● **DESCRIPTION OF THE TASK**
Everything before the line containing "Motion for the" stays out; print that line and all lines below it through the last, exactly.

(INFORMATION PROVIDED)

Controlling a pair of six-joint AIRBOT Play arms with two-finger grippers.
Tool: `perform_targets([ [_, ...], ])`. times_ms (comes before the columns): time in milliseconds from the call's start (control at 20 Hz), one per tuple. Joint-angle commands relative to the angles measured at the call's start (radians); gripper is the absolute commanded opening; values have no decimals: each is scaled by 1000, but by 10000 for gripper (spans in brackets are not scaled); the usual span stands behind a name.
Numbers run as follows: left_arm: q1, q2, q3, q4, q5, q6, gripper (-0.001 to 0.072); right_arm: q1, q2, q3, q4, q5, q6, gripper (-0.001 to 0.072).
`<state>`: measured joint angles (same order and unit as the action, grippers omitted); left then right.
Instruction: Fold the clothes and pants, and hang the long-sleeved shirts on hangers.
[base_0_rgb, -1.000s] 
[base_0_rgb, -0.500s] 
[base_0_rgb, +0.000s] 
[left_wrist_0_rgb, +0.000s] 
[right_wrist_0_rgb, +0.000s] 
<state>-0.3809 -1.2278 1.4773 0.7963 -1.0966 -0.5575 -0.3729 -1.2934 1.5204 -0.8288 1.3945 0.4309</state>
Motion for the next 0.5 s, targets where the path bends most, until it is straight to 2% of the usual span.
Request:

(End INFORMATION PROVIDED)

● **RESPONSE BELOW**
Motion for the next 0.5 s, targets where the path bends most, until it is straight to 2% of the usual span.
Request:

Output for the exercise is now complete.